L’Apr répond à Wade : « c’est lui et son fils qui ont ouvert les portes du Sénégal à Monsieur Frank TIMIS » | La Depeche du jour

L’Apr répond à Wade : « c’est lui et son fils qui ont ouvert les portes du Sénégal à Monsieur Frank TIMIS »

L’Apr répond à Wade : « c’est lui et son fils qui ont ouvert les portes du Sénégal à Monsieur Frank TIMIS »

L’Alliance Pour la République (APR) n’a pas attendu longtemps pour porter la réplique à l’ancien président Wade. « L’Apr a suivi, comme bon nombre de nos compatriotes, avec stupéfaction et amusement, le show de Me Abdoulaye WADE, depuis la France, accusant le régime du Président Macky SALL de népotisme, de violation de la Constitution, de pillage des ressources publiques, bref, des maux qui en réalité, sont à jamais associés, dans l’histoire du Sénégal, au nom et à la personne de Abdoulaye WADE », commente le communiqué du parti présidentiel parvenu à notre rédaction.

Jetant le regard sur le rétroviseur, les apéristes rappellent « à Me Abdoulaye WADE que c’est lui et son fils qui ont ouvert les portes du Sénégal à Monsieur Frank TIMIS , signant le contrat, et le décret d’approbation qui lie M Franck Timis à l’Etat du Sénégal et oubliant, dans la précipitation, de le faire numéroter. L’ancien Ministre Samuel Amete SARR peut en témoigner et certainement, lui rappeler dans quelles conditions ».

Et d’ajouter : « comme tout le monde le sait, le contrat de PETRO TIM a été signé en Janvier 2012. Les déclarations de Wade à ce sujet ne sont que pure calomnie et relèvent tout simplement de la part d’une personne devenue amnésique et revancharde, de l’élucubration et d’une viscérale intention de nuire. Pour un homme de son âge et de son rang, c’est simplement pitoyable ».

Appelant Wade à adopter « un profil bas » pour avoir « ruiné notre économie, plongé notre pays dans le noir, disloqué notre société, dévalorisé nos institutions et saccagé notre démocratie », l’Apr déclarent que « les Sénégalais se souviennent encore, comme si c’était aujourd’hui, du temps où les WADE régnaient en maître, dans ce pays, accaparant les ressources publiques pour finalement tenter de faire de l’Etat du Sénégal, un patrimoine familial voire clanique ».
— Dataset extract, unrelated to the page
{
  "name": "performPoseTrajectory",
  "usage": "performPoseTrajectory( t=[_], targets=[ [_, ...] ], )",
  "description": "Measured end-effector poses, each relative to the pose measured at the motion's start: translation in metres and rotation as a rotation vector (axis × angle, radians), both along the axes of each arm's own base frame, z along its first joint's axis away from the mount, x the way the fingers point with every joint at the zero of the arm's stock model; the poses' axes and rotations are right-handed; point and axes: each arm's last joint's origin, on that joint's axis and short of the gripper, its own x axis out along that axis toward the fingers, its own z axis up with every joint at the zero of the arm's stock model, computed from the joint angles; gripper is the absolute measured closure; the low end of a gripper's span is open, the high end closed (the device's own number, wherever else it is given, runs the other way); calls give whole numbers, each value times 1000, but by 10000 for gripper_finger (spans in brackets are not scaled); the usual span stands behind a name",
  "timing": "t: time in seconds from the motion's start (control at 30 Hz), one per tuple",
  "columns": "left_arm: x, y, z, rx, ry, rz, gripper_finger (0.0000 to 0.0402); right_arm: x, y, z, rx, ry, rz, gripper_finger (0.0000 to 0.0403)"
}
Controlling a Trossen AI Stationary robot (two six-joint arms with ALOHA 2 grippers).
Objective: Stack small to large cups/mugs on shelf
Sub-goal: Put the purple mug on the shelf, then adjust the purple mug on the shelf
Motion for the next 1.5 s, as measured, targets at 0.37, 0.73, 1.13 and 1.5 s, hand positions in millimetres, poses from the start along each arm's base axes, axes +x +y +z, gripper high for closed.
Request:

« Les sénégalais se souviennent encore du 23 juin 2011, date mémorable dans l’histoire politique de notre pays, que des Sénégalais, de tous bords, de tous sexes, de tous âges, se sont dressés, comme un seul homme, pour dire NON au projet funeste de dévolution dynastique du pouvoir, en scandant le slogan : « Touche pas ma Constitution » après le 15ème ou 17ème tripatouillage », dénonce l’Apr.
Les proches de Macky Sall regrettent également que Me Abdoulaye Wade élu « Président de la République en 2000, dans une démocratie respectable et respectée de par le monde, Me Abdoulaye WADE, a tenté d’installer une dynastie dans notre pays, en transférant, dans les faits, le pouvoir à son fils, le tout puissant Ministre d’Etat du « Ciel et de la Terre», Karim WADE ».

C’est clair, pour l’APR, l’ancien Président Abdoulaye WADE « est un homme du passé et du passif » alors que « le Président SALL est un homme de notre temps, qui nous engage vers un avenir meilleur parce que positif ».

Prête à en découdre avec les militants libéraux appelés par Wade à se battre contre le pouvoir, l’Apr s’engage à faire « face à lui et à ses affidés, l’Alliance Pour la République reste droit dans ses bottes, les attendra de pied ferme, et leur fera face dans leur vaine tentative de ternir l’image du Président Macky SALL et déstabilisation de notre pays ».
« Si Me Abdoulaye WADE est déboussolé et envieux devant les belles performances économiques du Sénégal et la situation sociale plus reluisante des Sénégalais, que sous son magistère, il n’a qu’à s’en prendre à lui-même et laisser le Président Macky SALL, conduire notre pays sûrement et avec abnégation vers l’émergence », conclut le communiqué qui rappelle que « sous le règne du Président Macky, l’enrichissement illicite, le pillage des ressources publiques, la patrimonialisation de l’Etat, la dépréciation des institutions, le tripatouillage de la constitution, cauchemars d’un passé récent, sont révolus ».